This time i got this error: “FATAL INPUT ERROR: unrecoginzed parameter name “twopassMode””

I removed “–twopassMode Basic " to see if that worked, and then I got another error based on a different flag. If I had to guess, I would say it is either an issue with the version of STAR that’s on Pegasus is outdated (the author Dobin recommended to compile program from source as it has the most recent debugs that would fix this issue: https://groups.google.com/g/rna-star/c/-yWY0YB3dSM). Or, it could be that because I’m not providing an annotation file (.gtf file), none of these things work. What is frustrating is that the Acer genome files I downloaded from Galaxy don’t have a gtf file (https://usegalaxy.org/published/history?id=1f8678b27ae56467), just a txt file for annotations.
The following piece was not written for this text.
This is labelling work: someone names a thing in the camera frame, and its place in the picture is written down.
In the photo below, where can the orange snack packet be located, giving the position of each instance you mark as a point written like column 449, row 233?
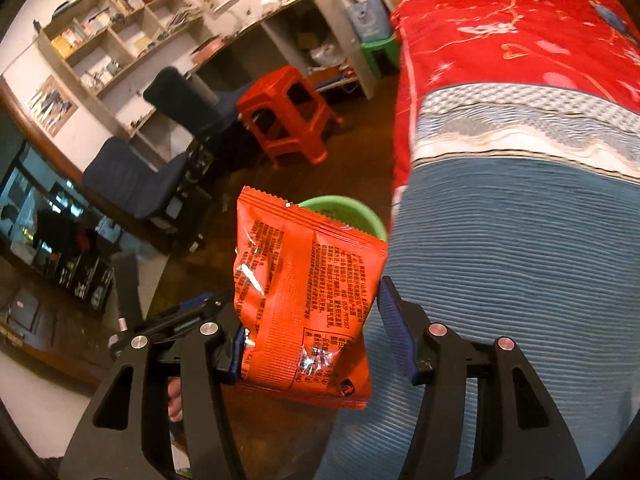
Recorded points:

I looked into whether that could be directly converted and it isn’t clear.

But then looking at the older Acer genome that’s available online (https://www.dropbox.com/s/wovxoi2dxcz9kv2/a.cervicornis_2014.zip?dl=0&file_subpath=%2Fa.cervicornis) it also doesn’t have a .gtf file.

I guess I’ll try to download the latest version of STAR first? Or look for other Acer transcriptomic pipelines.

Written on June 15, 2023